5 CEOs Who Write Their Own Blogs

by Jen Hubley Luckwaldt on 06/26/2013

Does your CEO have a blog? If he doesn’t, he should. You can’t run a business in today’s world from the cushy safety of your office — you have to get out there and make connections in person, or, failing that, by social media proxy. In fact, Forrester Research Chief Executive Officer, George Colony says that “within 15 years CEOs will need to know the ins and outs of new media, social network technologies and social communities before they get the job.”

With that in mind, we thought we’d take a peek at a few of the CEOs who already have a thriving social media presence. Bonus points, of course, for anyone who obviously writes their own posts, tweets, and updates.

1. Richard Branson, Founder and Chairman of Virigin Group
Fittingly, Sir Richard Branson’s blog page is a more of a front door into his media presence, with videos, links to his Twitter, Facebook, and Google+ accounts, and yes, blog posts on everything from science and technology to the beauty of Mt. Kilimanjaro. If you’re a budding entrepreneur, it’s worth following Branson on one or all of his outlets. He’s famous for pulling stunts like offering a chance to meet with him, in exchange for charity donations.

2. Mark Cuban, owner, Dallas Mavericks
It’d be easier to talk about what Mark Cuban doesn’t do, but here’s a partial CV: he’s the owner of the Dallas Mavericks, one of the titular sharks on Shark Tank, co-owner of Landmark Theatres, a best-selling author — and, pretty clearly, the voice behind his aptly named blog, Blog Maverick. Like most of us, Cuban wastes little time on formatting and spacing issues, and shoots straight from the hip. If you want to know what he thinks about YouTube on mobile, Facebook advertising, or the Mavericks’ new uniforms, his blog is the place.

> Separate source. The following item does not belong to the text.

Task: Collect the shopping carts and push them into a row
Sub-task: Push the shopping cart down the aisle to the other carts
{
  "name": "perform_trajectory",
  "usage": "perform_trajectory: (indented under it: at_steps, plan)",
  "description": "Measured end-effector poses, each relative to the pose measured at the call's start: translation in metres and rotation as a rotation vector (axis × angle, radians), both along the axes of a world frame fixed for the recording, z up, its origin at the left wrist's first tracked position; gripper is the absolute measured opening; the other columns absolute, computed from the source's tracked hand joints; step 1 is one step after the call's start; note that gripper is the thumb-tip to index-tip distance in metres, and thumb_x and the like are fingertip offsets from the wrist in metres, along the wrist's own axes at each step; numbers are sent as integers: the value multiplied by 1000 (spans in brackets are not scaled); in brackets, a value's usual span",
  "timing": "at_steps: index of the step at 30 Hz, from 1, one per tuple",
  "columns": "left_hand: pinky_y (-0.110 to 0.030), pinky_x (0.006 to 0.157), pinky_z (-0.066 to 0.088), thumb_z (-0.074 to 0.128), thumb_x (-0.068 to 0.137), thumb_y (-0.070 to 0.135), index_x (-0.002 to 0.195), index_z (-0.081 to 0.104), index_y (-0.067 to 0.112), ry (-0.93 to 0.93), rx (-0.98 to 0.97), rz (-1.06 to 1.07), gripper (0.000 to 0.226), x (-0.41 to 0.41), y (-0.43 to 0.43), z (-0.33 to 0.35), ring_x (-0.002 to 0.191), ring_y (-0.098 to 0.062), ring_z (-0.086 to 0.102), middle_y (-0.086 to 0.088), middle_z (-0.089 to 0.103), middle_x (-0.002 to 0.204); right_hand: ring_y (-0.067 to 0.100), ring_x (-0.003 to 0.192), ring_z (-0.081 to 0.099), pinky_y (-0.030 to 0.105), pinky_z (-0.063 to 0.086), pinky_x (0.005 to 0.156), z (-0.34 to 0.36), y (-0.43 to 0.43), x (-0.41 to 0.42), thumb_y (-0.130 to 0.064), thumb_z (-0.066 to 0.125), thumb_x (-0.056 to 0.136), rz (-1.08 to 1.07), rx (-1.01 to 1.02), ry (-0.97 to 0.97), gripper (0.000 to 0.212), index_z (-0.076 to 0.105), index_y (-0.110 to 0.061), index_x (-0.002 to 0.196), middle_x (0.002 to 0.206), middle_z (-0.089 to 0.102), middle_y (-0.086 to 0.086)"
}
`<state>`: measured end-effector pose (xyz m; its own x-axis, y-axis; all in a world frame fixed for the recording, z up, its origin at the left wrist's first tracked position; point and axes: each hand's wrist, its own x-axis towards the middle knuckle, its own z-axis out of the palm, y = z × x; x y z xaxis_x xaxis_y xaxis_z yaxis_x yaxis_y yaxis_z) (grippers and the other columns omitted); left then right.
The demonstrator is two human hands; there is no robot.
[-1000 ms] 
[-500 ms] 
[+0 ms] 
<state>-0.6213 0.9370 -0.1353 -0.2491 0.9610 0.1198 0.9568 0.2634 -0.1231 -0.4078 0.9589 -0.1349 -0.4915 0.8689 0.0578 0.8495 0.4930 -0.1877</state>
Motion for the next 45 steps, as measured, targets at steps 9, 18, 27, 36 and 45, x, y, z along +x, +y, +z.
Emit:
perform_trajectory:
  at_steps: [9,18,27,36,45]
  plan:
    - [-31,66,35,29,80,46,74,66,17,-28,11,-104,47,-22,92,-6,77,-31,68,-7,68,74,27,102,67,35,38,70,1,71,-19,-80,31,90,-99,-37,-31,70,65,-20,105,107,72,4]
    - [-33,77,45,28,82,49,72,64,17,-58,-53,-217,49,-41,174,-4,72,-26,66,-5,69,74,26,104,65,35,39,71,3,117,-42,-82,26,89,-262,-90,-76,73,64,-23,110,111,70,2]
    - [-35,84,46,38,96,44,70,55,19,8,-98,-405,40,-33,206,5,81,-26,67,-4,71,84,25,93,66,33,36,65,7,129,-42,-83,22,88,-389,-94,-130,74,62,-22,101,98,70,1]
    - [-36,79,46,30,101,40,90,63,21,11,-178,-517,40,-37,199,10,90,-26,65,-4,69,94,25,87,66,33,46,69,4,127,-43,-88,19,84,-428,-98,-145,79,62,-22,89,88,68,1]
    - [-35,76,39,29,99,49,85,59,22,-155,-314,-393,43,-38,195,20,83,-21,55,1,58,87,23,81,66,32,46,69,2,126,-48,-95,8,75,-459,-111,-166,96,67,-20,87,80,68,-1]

3. Tony Hsieh, CEO of Zappos, and Chris Nielsen, COO of Zappos
Zappos, the little shoe company that could (and did) change our attitude toward free returns, features a blog co-written by its CEO, Tony Hsieh and COO, Chris Nielsen. While some of the introductions are a little on the nose (e.g., “here’s an email that went out yesterday”), the text itself is offers a fascinating look at what it’s like to work at the company that ChiefExecutive.net called “insanely customer-focused.” To see what we mean, take a look at the memo that went out when Amazon bought Zappos. Sample paragraph:

Over the next few days, you will probably read headlines that say “Amazon acquires Zappos” or “Zappos sells to Amazon”. While those headlines are technically correct, they don’t really properly convey the spirit of the transaction. (I personally would prefer the headline “Zappos and Amazon sitting in a tree.”)

4. Tom Glocer, former CEO of Reuters
Glocer’s blog very clearly says, right at the top, that it’s his personal blog, and now that he’s no longer the CEO of Reuters, he can express himself without having to worry about stepping on toes at the office (or on Wall Street). The best thing about his blog is that it really feels like a behind-the-scenes peek into a life most of us can only barely imagine. This is a guy who can comment on Margaret Thatcher in personal terms, discuss the difficulties of commenting on new banking legislation in a manner reminiscent of most people talking about going to the DMV — heck, this is a man who can actually afford to send two kids to private school in New York. His life is clearly way outside our realm of experience, but his friendly tone makes his blog feel like an email from a (very literate) friend.

5. Craig Newmark, founder of Craiglist
Newmark is worth almost $400 million, but you’d never know it from his humble demeanor on his inspiring blog, Craig Connects, the slogan of which is “Using technology to give the voiceless a real voice and the powerless real power.” Recent posts highlighted causes ranging from Leave No Veteran Behind to a push to bring high-speed internet to vocational schools in Palestine. Posts typically begin with salutations like, “Hey there, folks!” It’s basically like what would happen if your nicest friend got stinking rich.